Publié le Mercredi 22 juillet 2020 à 09h31.

Les confessions d’un anarchiste

De Parisa Reza, Gallimard, 2019, 256 pages, 20 euros. 

Dans son troisième roman, Parisa Reza, écrivaine française d’origine iranienne, évoque des années cruciales de l’histoire de l’Iran avant la Première Guerre mondiale, lorsque s’est déroulée ce que l’on désigne fréquemment sous l’étiquette de « révolution constitutionnelle iranienne ». Une période où se mêlent revendications nationales et démocratiques tandis que commence à se faire jour la contestation sociale de l’ordre ancien. 

Aspirations démocratiques 

La dynastie impériale des Qadjar en pleine décadence a besoin d’argent pour financer les dépenses somptuaires de la Cour : elle emprunte donc à tour de bras à l’étranger ; pour garantir ces emprunts elle délègue les recettes, notamment douanières, à des administrateurs étrangers et se trouve donc en position de totale faiblesse par rapport aux deux grands impérialismes qui veulent assujettir le pays : la Grande-Bretagne et la Russie.

Cette situation attise les aspirations démocratiques à la mise en place d’une Constitution et d’un Parlement qui contrôle les finances du pays et les dépenses de la Cour. Le chah finit par céder mais ne rêve que de retour en arrière. 

Tandis que l’ordre impérial est rétabli à Téhéran, la résistance armée continue dans la grande ville du nord, Tabriz, où commencent à apparaitre de façon très minoritaire des courants partisans d’une révolution sociale, plus ou moins liés à des sociaux-démocrates de l’empire russe venus se battre aux côtés des tabrizis. Une intervention militaire russe écrasera le mouvement en décembre 1911.

Journal d’un ex-anarchiste

Le support du roman est un journal supposément tenu par un français ex-anarchiste, Victor Ménard, qui a rompu avec ses camarades et fui en Iran où il a connu une nette ascension sociale comme professeur de français et familier d’une famille aristocratique. Son récit est parfois confus : on ne sait pas s’il faut incriminer l’auteure ou son personnage. Mais, au fil du texte, on découvre l’essentiel de ce qui se joue. Du côté des impérialistes : la Grande-Bretagne, sur la sympathie idéologique de laquelle comptaient les démocrates iraniens, les abandonne car le Parlement veut notamment mettre en place une Banque nationale qui réduirait l’emprise des banques étrangères, notamment britanniques. Du côté du mouvement démocratique qui mêle marchands du bazar, aristocrates libéraux, religieux et intellectuels plus ou moins radicaux, des fissures ne tardent pas à apparaître sur le rôle de la religion dans la Constitution (certains mollahs participent d’abord au mouvement puis commencent à dénoncer les libéraux), puis sur les revendications sociales. Quant aux socialistes les plus radicaux, ils hésitent face à une révolution susceptible de n’être que bourgeoise.

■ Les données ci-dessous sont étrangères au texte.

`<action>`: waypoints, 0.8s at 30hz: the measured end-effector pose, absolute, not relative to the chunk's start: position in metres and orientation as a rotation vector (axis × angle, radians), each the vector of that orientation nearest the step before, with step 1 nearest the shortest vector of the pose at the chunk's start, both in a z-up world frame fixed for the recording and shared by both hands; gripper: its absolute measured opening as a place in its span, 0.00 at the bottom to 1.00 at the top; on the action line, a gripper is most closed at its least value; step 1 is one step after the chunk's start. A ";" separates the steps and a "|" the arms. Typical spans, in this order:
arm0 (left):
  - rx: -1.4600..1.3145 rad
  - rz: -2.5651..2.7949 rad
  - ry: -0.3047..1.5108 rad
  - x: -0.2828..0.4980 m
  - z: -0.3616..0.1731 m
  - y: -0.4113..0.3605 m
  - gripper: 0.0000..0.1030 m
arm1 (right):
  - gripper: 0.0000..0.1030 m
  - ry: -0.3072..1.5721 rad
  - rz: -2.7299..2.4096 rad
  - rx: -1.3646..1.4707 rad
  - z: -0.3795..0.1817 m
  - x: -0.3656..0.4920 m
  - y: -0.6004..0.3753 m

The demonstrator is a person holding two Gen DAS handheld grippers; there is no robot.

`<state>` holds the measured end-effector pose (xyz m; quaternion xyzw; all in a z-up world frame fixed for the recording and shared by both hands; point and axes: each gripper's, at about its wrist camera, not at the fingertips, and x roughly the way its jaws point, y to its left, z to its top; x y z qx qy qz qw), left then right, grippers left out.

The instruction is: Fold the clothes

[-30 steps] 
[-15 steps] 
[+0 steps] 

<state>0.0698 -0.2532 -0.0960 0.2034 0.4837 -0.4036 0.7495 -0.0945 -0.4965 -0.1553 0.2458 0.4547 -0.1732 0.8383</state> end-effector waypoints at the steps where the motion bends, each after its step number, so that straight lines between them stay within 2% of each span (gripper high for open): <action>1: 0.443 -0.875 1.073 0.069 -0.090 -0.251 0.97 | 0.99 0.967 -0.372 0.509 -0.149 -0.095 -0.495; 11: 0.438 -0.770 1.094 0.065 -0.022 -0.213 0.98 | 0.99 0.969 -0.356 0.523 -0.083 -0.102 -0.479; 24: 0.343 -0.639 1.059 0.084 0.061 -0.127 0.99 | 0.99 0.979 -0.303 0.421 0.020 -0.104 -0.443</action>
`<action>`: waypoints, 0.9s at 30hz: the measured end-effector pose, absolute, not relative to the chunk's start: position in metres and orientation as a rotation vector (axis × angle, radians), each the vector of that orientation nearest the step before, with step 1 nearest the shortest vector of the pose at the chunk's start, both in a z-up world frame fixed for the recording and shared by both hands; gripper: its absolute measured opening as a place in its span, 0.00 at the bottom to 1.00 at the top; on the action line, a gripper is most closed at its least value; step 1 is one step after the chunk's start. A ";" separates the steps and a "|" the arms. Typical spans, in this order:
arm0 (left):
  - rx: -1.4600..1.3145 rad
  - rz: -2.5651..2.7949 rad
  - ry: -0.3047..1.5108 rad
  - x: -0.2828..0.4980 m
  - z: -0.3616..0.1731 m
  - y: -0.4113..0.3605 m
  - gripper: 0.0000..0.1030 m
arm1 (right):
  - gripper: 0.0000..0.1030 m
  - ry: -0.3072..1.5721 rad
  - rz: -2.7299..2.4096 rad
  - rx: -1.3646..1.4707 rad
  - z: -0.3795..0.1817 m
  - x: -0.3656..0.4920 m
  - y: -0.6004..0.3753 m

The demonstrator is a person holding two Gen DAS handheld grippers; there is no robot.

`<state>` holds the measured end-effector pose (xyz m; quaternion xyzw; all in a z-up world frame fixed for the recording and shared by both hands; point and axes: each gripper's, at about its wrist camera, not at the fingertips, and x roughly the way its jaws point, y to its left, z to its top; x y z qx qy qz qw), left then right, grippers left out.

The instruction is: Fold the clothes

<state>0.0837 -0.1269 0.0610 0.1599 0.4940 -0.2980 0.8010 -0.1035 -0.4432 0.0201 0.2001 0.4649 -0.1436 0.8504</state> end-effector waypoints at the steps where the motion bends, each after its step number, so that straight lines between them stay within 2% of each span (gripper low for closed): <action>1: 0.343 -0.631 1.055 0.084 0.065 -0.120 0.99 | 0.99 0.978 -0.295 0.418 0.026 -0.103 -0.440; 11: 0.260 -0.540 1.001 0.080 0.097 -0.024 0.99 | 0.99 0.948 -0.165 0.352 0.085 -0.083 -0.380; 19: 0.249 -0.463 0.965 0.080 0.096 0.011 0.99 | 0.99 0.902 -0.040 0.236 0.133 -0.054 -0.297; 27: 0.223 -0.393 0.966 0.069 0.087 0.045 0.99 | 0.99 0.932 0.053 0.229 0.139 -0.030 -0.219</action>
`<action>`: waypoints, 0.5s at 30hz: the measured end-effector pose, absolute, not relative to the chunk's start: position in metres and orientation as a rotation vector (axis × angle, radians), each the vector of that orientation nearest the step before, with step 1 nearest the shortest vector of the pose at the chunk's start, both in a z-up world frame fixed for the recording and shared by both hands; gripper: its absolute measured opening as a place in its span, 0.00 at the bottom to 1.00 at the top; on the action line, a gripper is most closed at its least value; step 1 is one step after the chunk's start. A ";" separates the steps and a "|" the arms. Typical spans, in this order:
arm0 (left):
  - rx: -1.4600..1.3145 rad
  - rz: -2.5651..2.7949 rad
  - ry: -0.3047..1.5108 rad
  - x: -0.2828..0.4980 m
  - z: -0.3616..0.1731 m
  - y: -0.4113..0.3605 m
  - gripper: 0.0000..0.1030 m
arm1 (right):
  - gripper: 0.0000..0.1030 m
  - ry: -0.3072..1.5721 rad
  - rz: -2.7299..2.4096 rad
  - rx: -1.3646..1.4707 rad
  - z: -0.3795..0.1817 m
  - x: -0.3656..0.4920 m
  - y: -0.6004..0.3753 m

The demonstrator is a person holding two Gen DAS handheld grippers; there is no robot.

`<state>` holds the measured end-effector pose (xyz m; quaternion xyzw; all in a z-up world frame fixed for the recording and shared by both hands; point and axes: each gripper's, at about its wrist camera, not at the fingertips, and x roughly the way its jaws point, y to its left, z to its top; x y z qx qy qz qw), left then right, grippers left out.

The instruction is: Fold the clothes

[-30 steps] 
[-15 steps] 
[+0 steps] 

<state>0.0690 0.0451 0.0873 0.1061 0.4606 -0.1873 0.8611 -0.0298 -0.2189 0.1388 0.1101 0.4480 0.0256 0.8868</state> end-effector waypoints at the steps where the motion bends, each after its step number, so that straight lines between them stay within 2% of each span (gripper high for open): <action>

Des personnages authentiques

Le mouvement transforme le pays mais aussi ceux qui y participent. Telle révolutionnaire exaltée modère subitement sa position car elle ne veut pas perdre ses terres. Ménard, d’abord totalement distant et qui reste franchouillard, finit par se rallier au mouvement et à y apporter sa connaissance du maniement des explosifs.

L’écriture manque parfois de clarté et certains des états d’âme de Ménard créent des longueurs. En dehors de quelques personnages principaux (Ménard, la famille princière), la plupart des acteurEs sont des personnages authentiques dont les actes sont racontés à la « sauce Ménard », c’est-à-dire d’un Français qui connaît plus ou moins bien l’Iran. C’est un roman : il ne faut pas en attendre une narration exhaustive et précise des évènements. Mais, au total, la lecture n’est pas fastidieuse et apporte des connaissances sur un des épisodes les plus importants de l’histoire de l’Iran au 20e siècle (Parisa Reza a écrit sur un autre tournant de cette histoire : le coup d’État contre Mossadegh en 1953).